Origine et histoire du Château de Rosanbo
Le château de Rosanbo, situé à Lanvellec dans les Côtes-d’Armor, domine la vallée du Bô, un affluent du Yar se jetant dans la baie de Saint-Michel-en-Grève. Son nom breton, roz an Bo (« promontoire sur le Bô »), reflète son emplacement stratégique, occupé dès le Moyen Âge par une maison forte, puis un manoir gothique au XVe siècle. Ce site, contrôlant l’accès à la baie, fut transformé en château fort pour contrer les invasions nordiques, avant d’évoluer en résidence seigneuriale.

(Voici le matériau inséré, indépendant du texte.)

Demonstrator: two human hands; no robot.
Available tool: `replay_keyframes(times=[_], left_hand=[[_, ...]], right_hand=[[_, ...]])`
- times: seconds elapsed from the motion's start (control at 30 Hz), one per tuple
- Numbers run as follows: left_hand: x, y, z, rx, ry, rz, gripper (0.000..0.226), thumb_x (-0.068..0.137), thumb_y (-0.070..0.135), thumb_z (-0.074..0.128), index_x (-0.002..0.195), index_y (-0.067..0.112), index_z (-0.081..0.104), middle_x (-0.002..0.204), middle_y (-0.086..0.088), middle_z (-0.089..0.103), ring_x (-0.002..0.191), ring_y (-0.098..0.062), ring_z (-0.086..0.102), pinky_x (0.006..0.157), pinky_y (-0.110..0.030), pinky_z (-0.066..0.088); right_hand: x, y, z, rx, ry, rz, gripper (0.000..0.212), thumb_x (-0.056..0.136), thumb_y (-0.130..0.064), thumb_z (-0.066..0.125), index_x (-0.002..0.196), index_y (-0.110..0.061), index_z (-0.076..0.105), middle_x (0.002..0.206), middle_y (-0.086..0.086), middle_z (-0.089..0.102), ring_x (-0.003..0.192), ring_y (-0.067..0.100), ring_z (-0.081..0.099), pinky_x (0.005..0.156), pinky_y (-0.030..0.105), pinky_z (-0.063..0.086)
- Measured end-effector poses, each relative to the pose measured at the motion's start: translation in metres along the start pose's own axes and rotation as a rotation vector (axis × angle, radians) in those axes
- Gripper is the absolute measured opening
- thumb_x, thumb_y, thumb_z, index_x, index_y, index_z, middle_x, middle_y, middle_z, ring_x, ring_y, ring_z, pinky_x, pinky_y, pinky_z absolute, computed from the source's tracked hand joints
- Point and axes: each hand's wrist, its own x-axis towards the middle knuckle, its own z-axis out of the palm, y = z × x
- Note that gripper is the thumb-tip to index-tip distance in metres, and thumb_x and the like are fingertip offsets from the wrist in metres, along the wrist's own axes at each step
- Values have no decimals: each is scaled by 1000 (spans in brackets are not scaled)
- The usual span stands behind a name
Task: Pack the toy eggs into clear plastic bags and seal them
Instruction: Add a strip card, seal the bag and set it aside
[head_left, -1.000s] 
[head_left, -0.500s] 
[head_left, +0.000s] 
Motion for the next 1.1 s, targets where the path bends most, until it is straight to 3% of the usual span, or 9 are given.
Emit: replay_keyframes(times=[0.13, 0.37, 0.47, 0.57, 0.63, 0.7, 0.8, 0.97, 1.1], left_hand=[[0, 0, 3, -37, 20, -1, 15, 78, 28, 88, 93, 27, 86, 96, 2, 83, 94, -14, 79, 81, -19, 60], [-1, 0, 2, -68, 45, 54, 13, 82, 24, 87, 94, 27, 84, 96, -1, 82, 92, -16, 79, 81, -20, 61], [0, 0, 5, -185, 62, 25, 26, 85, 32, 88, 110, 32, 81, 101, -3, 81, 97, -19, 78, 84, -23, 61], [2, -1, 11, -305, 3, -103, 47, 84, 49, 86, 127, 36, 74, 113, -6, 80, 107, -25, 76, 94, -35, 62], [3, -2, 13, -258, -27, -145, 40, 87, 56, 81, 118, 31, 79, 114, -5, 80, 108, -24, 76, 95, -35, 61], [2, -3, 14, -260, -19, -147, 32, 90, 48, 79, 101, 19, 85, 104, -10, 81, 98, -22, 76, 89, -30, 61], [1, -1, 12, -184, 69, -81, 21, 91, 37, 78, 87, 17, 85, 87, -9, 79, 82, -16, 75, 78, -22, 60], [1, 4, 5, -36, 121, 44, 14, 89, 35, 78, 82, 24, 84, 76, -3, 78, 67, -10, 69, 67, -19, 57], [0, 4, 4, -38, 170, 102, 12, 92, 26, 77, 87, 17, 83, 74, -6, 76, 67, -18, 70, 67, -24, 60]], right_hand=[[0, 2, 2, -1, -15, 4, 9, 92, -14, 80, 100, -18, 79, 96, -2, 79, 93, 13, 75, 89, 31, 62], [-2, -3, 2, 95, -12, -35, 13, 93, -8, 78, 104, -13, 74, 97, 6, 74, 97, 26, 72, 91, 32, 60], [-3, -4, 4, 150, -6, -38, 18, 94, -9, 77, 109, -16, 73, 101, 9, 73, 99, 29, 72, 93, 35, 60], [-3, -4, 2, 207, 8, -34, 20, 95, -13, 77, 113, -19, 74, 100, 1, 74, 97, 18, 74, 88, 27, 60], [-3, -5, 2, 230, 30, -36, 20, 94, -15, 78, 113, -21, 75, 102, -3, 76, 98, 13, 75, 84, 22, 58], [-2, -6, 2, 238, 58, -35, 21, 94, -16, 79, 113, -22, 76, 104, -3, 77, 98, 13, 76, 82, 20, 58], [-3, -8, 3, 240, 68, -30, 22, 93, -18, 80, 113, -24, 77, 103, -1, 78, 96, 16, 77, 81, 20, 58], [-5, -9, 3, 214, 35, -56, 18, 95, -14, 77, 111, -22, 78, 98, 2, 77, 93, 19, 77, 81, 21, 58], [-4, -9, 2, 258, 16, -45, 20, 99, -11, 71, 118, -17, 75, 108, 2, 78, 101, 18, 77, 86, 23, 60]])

La structure actuelle résulte de multiples campagnes de construction, depuis le manoir médiéval jusqu’aux agrandissements des XVIIe et XVIIIe siècles. En 1683, le château fort est converti en gentilhommière, avec des ajouts majeurs comme une cour fermée au XIXe siècle et des toits à la Mansart. L’architecte Louis Joubert y intervient au XVIIIe siècle, créant de grandes fenêtres et des intérieurs raffinés, tandis qu’Achille Duchêne redessine le parc au début du XXe siècle, intégrant terrasses, charmilles et statues.
Le château reste dans la même famille depuis le XIVe siècle, marquée par des alliances prestigieuses. En 1688, Geneviève de Coskaër de Rosanbo épouse Louis II Le Peletier, président au parlement de Paris, obtenant de Louis XIV l’autorisation de relever le nom de Rosanbo. La Révolution française frappe durement la famille : en 1794, plusieurs membres, dont Aline de Rosanbo et son époux Jean-Baptiste de Chateaubriand (frère aîné de François-René), sont guillotinés. Seul leur fils Louis survit.
Au XXe siècle, Alain, marquis de Rosanbo, ouvre le château au public en 1958 et crée en 2007 une fondation reconnue d’utilité publique en 2011. Le domaine, inscrit aux monuments historiques depuis 1930 (château) et 1995 (parc), comprend des jardins à la française, un colombier du XVIIe siècle, et des dépendances comme des écuries et une métairie. Un incendie ravage une aile en 1967, mais le site conserve des éléments remarquables, dont une charmille de 2,5 km et un labyrinthe créé en 2009.
Les archives de Rosanbo, déposées aux Archives nationales, témoignent de son histoire riche, avec des fonds liés à Vauban, Malesherbes, et Le Peletier. Le château évoque aussi des figures illustres comme Colbert, Tocqueville, ou Pithou, à travers ses appartements et sa bibliothèque. Aujourd’hui, Francesca, marquise de Rosanbo, perpétue l’héritage familial en maintenant l’ouverture au public et la préservation de ce patrimoine breton majeur.